REQUIRED ACTION:
Without changing a word, repeat the data, and include no pictures.

_ _ _ _ _

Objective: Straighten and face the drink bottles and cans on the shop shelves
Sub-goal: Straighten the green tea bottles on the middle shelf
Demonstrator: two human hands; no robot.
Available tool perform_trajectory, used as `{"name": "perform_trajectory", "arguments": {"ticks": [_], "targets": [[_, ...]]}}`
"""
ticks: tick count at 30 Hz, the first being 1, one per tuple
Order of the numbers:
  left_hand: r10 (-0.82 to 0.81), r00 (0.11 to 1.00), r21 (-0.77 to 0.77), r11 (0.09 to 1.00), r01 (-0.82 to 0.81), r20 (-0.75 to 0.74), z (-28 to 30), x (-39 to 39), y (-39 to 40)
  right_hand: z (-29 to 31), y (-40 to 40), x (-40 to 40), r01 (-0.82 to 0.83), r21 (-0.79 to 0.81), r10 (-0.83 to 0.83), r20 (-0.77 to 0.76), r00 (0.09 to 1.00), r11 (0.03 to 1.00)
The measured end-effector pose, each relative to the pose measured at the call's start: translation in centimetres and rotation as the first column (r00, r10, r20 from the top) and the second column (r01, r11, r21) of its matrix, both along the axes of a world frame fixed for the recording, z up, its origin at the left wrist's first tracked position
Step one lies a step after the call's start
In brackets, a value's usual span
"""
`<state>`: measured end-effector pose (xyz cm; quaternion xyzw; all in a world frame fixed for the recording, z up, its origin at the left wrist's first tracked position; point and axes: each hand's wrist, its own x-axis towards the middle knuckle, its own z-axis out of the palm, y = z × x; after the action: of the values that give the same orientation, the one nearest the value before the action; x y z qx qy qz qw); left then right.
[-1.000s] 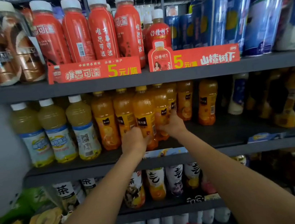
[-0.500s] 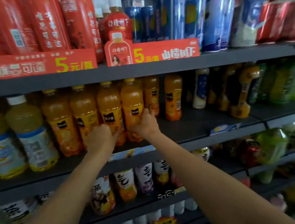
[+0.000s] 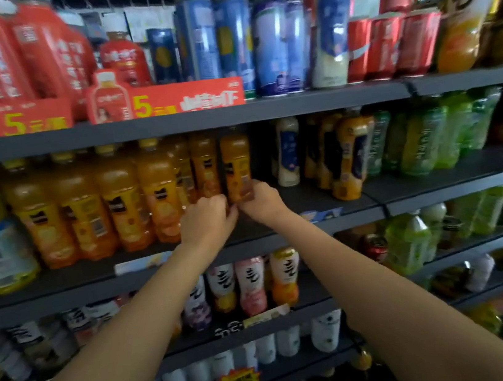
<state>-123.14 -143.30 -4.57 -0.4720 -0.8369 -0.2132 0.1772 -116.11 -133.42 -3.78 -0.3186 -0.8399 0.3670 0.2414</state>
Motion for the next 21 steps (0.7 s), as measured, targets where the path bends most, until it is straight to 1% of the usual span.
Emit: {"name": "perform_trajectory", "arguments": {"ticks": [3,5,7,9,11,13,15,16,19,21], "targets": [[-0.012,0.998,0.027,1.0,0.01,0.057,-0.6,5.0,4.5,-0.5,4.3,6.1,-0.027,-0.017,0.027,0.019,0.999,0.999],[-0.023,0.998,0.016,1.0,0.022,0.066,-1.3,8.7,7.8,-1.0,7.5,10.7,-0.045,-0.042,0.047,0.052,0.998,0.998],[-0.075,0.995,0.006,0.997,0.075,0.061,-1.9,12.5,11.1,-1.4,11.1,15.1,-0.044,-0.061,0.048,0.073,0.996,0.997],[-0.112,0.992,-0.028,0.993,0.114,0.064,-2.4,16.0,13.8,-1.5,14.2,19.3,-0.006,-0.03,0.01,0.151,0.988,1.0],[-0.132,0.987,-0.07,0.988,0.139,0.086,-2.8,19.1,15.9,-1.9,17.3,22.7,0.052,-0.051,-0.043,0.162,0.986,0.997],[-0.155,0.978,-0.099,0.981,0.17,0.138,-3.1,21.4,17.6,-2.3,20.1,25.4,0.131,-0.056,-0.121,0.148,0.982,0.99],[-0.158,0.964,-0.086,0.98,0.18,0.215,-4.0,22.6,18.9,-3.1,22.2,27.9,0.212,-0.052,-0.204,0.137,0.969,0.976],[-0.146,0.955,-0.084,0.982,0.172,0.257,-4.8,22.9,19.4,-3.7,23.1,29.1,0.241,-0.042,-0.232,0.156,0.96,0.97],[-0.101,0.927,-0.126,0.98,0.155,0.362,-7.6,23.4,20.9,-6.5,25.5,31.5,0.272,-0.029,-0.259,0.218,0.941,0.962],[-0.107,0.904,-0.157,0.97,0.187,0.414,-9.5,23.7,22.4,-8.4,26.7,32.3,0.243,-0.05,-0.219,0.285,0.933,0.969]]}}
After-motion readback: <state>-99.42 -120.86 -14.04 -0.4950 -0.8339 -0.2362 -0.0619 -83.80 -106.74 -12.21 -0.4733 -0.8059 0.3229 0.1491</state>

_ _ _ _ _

THE COMPLETED TASK:
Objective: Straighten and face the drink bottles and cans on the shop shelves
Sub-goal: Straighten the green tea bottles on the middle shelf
Demonstrator: two human hands; no robot.
Available tool perform_trajectory, used as `{"name": "perform_trajectory", "arguments": {"ticks": [_], "targets": [[_, ...]]}}`
"""
ticks: tick count at 30 Hz, the first being 1, one per tuple
Order of the numbers:
  left_hand: r10 (-0.82 to 0.81), r00 (0.11 to 1.00), r21 (-0.77 to 0.77), r11 (0.09 to 1.00), r01 (-0.82 to 0.81), r20 (-0.75 to 0.74), z (-28 to 30), x (-39 to 39), y (-39 to 40)
  right_hand: z (-29 to 31), y (-40 to 40), x (-40 to 40), r01 (-0.82 to 0.83), r21 (-0.79 to 0.81), r10 (-0.83 to 0.83), r20 (-0.77 to 0.76), r00 (0.09 to 1.00), r11 (0.03 to 1.00)
The measured end-effector pose, each relative to the pose measured at the call's start: translation in centimetres and rotation as the first column (r00, r10, r20 from the top) and the second column (r01, r11, r21) of its matrix, both along the axes of a world frame fixed for the recording, z up, its origin at the left wrist's first tracked position
Step one lies a step after the call's start
In brackets, a value's usual span
"""
`<state>`: measured end-effector pose (xyz cm; quaternion xyzw; all in a world frame fixed for the recording, z up, its origin at the left wrist's first tracked position; point and axes: each hand's wrist, its own x-axis towards the middle knuckle, its own z-axis out of the palm, y = z × x; after the action: of the values that give the same orientation, the one nearest the value before the action; x y z qx qy qz qw); left then right.
[-1.000s] 
[-0.500s] 
[+0.000s] 
<state>-123.14 -143.30 -4.57 -0.4720 -0.8369 -0.2132 0.1772 -116.11 -133.42 -3.78 -0.3186 -0.8399 0.3670 0.2414</state>
Motion for the next 21 steps (0.7 s), as measured, targets where the path bends most, until it is straight to 1% of the usual span.
Emit: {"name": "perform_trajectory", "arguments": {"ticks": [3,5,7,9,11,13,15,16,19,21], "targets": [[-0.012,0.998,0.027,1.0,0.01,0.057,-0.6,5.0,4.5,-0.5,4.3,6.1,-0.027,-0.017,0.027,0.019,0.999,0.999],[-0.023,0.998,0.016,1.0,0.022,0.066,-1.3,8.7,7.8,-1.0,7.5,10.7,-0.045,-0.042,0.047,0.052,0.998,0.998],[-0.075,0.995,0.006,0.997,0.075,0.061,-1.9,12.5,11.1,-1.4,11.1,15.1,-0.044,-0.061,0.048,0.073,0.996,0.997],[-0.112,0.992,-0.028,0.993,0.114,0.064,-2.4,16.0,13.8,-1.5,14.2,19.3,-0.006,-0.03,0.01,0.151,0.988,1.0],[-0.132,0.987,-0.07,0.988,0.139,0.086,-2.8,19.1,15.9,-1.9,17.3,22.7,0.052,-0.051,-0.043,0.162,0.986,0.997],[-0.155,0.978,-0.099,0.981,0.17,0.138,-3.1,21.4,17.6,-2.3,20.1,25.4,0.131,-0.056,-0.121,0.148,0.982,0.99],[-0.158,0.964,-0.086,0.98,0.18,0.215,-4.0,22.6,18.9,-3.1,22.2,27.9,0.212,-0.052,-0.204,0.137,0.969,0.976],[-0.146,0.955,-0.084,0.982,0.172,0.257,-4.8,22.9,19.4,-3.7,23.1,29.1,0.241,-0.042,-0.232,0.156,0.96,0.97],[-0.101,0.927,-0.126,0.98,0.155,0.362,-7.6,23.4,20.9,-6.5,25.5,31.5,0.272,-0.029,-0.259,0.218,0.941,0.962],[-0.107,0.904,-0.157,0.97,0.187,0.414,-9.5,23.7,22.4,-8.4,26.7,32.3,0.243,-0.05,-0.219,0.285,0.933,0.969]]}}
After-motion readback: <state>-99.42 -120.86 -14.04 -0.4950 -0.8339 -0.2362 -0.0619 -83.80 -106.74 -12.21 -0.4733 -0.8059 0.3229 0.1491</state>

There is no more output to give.